Esos extranjeros aprecian más a las mujeres
¿Qué se puede hacer? Para las mujeres niponas, la mejor apuesta es trabajar para una compañía extranjera. Dos tercios de las tituladas universitarias creen que las empresas americanas o europeas acogen mejor a las mujeres que las japonesas. Las organizaciones extranjeras en Japón (y en Corea del Sur, que es igual de sexista) perciben una abundancia de mujeres inteligentes infravaloradas y ven útil contratarlas. Una mujer que cambió de un banco japonés a uno extranjero se maravillaba: “Las mujeres aquí tienen opinión. Responden. Son directas.”

Las empresas japonesas tienen mucho que aprender de los gaijin [‘extranjero’ en japonés]. La división local de IBM fomenta el horario flexible. BMKK, la sección japonesa de la farmacéutica Bristol-Myers Squibb, tiene un programa para alentar a las que se han dejado el trabajo por maternidad a que vuelvan. ¿Por qué no pueden hacer lo mismo las compañías nativas? Hay unas pocas, como la firma de cosméticos Shiseido, que lo intentan. Pero parece ser que las pequeñas concesiones en la conciliación de la vida familiar y laboral requieren de un gran cambio en la mentalidad corporativa local. Trabajar desde casa debería ser fácil: todo el mundo tiene banda ancha. Pero los jefes japoneses no están acostumbrados a evaluar a las personas por su rendimiento, se lamenta Yoko Ishikura, una experta en estrategia empresarial en la Universidad de Keio.

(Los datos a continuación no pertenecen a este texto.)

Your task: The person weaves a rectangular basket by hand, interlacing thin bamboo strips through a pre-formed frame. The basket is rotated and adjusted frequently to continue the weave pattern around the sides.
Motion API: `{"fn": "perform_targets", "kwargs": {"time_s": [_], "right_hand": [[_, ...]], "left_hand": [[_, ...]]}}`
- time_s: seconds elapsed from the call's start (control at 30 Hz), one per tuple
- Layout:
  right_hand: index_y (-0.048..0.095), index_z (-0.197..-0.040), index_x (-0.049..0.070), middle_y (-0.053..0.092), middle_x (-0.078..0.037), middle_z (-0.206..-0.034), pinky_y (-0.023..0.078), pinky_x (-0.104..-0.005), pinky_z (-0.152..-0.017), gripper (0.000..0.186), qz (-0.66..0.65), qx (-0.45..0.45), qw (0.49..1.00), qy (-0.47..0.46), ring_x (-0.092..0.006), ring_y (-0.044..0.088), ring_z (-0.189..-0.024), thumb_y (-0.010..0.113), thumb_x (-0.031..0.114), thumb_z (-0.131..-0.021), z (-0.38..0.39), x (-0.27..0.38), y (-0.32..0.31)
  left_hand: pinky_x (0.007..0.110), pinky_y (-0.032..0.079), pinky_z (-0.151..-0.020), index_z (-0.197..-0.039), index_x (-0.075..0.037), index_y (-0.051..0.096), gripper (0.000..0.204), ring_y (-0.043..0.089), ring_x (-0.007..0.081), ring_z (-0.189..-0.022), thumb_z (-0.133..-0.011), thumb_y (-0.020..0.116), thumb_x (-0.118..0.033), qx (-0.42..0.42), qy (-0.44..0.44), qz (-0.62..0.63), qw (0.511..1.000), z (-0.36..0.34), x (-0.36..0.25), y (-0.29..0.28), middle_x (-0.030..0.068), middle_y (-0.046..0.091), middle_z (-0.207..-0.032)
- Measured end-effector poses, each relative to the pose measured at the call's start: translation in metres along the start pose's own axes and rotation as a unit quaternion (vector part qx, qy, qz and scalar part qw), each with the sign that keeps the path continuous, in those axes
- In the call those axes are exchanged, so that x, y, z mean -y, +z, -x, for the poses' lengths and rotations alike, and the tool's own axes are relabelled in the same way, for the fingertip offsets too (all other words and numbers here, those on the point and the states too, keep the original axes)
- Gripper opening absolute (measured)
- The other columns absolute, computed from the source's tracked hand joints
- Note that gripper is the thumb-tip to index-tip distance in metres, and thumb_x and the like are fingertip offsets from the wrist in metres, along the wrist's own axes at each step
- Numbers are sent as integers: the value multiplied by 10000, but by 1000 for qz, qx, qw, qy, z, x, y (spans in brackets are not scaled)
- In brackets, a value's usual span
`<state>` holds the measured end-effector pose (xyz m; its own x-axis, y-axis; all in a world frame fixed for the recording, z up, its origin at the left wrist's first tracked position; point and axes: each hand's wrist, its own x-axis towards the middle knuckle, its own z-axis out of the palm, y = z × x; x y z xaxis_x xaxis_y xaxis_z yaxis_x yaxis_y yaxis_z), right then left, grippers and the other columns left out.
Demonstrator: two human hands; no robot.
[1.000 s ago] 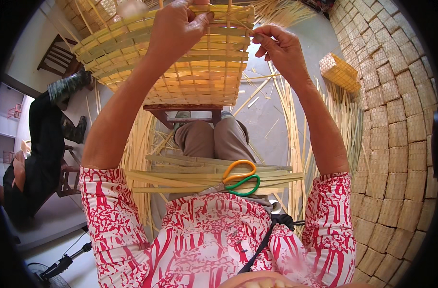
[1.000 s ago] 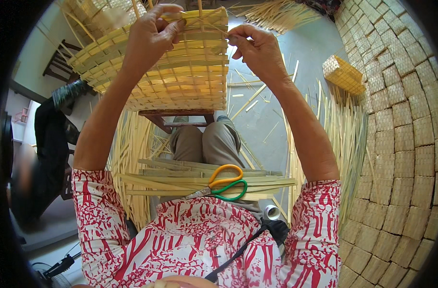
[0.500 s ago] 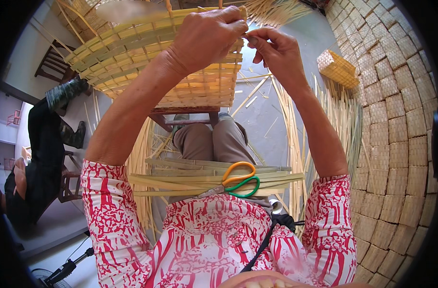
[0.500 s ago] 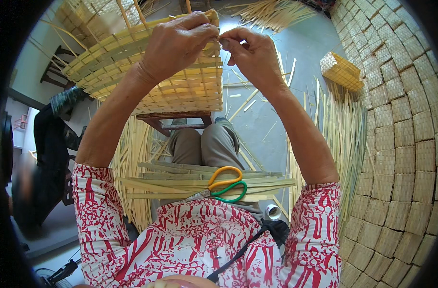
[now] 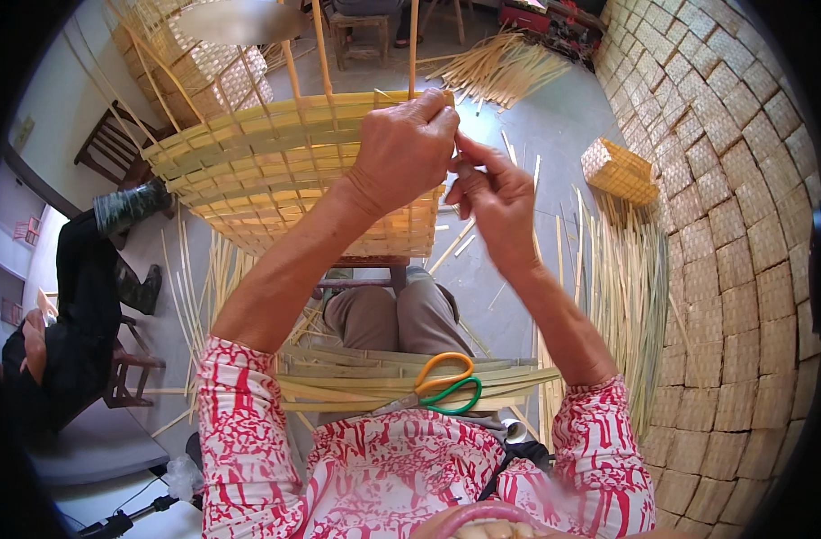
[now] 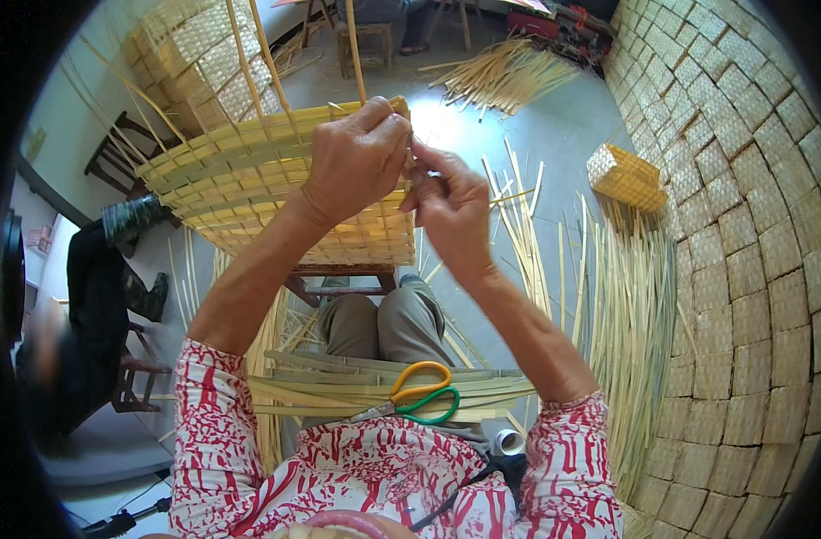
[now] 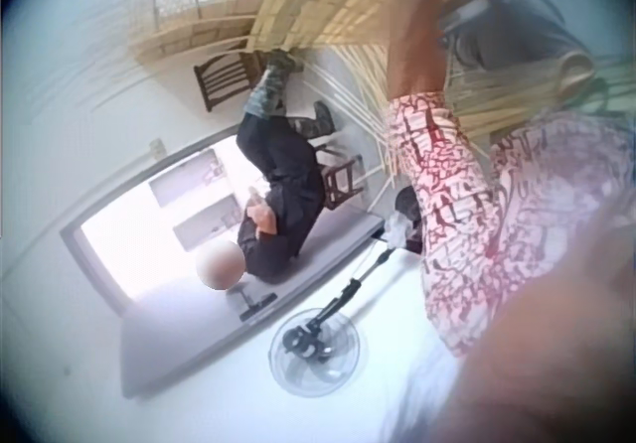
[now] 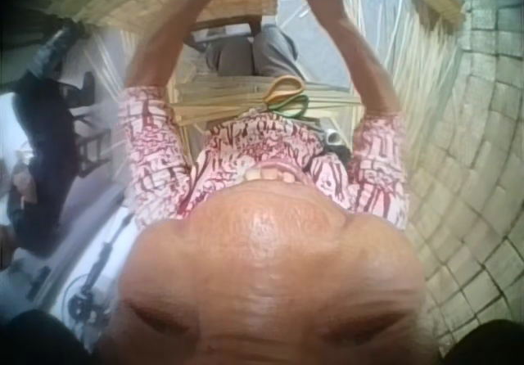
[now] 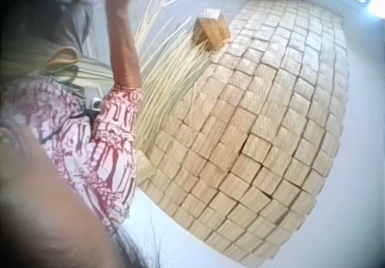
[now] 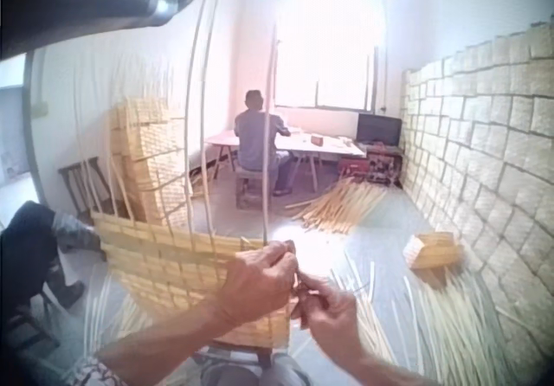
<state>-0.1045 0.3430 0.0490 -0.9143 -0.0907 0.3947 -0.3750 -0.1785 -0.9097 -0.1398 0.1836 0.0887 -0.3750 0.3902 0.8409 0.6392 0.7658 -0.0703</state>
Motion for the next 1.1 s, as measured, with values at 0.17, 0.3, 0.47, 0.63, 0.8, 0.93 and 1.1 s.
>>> {"fn": "perform_targets", "kwargs": {"time_s": [0.17,0.3,0.47,0.63,0.8,0.93,1.1], "right_hand": [[634,-1356,8,672,-54,-1016,465,-199,-541,376,-72,-49,996,-36,-70,611,-676,538,-84,-1005,6,-14,21],[720,-1266,71,687,-80,-953,516,-254,-597,401,163,44,964,-204,-119,645,-708,564,-121,-951,-12,-12,-16],[755,-1127,90,712,-81,-923,543,-292,-625,306,355,131,857,-350,-200,697,-752,628,-91,-914,-44,17,-50],[738,-1161,91,725,-41,-937,440,-183,-535,202,-69,149,986,34,-31,533,-639,615,28,-1014,-6,9,-16],[700,-1216,54,705,-28,-925,339,-182,-490,214,-308,134,925,177,-34,467,-593,630,54,-1015,3,-2,-6],[713,-1224,72,705,-22,-913,330,-182,-495,234,-267,179,938,128,-22,443,-588,623,35,-1011,-4,14,-27],[727,-1212,86,709,-14,-897,324,-174,-513,229,-177,153,972,30,-9,426,-595,610,49,-1020,-12,14,-22]], "left_hand": [[374,556,-601,-902,-89,683,43,691,281,-720,-885,715,-113,-50,-64,38,996,0,-7,3,57,637,-879],[381,568,-664,-955,-74,691,65,694,288,-771,-898,713,-95,27,35,80,996,1,17,-24,73,652,-916],[347,550,-689,-979,-39,698,76,682,254,-794,-908,705,-67,122,77,211,967,-4,29,-43,86,658,-942],[305,518,-651,-939,-39,699,40,655,203,-756,-900,702,-35,38,-42,229,972,-7,20,-38,73,649,-885],[341,515,-653,-917,-66,689,44,647,259,-744,-881,714,-57,29,-47,252,966,-5,14,-36,76,641,-838],[269,506,-621,-966,-26,703,67,644,138,-737,-901,720,-22,56,46,189,979,-6,22,-40,56,655,-904],[231,479,-621,-967,-15,690,58,620,109,-711,-910,686,-4,67,-65,261,961,-13,11,-38,54,655,-911]]}}
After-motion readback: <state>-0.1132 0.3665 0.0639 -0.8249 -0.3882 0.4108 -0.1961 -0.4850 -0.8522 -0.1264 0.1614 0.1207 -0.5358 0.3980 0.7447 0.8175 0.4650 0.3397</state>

Las empresas que aprovechan mejor el talento femenino son a menudo aquellas en las que las mujeres pueden encontrar ‘padrino.’ La mayoría de entrevistadas para el estudio de Hewlett y Sherbin que retomaron su carrera profesional después de un tiempo sin trabajar lo hicieron porque algún manager se acordaba de lo buenas que eran e hizo presión para que la empresa las volviera a contratar. Eiko, una de las entrevistadas, se sintió presionada por sus colegas hombres para que dimitiera cuando se quedó embarazada y anunció que se iba para cursar un MBA. Su perspicaz jefe se dio cuenta de que no era lo que ella quería hacer. Le sugirió que se marchara de Tokyo y fuera a trabajar a otra división de la empresa en una atmósfera donde se la apoyara más. Eiko se trasladó a Hong Kong, donde las mujeres con carrera son admiradas y las niñeras son más económicas.


* “Japanese firms face a demographic catastrophe. The solution is to treat women better”. The Economist, 05/11/2011 (Artículo consultado on line el 09/11/2011).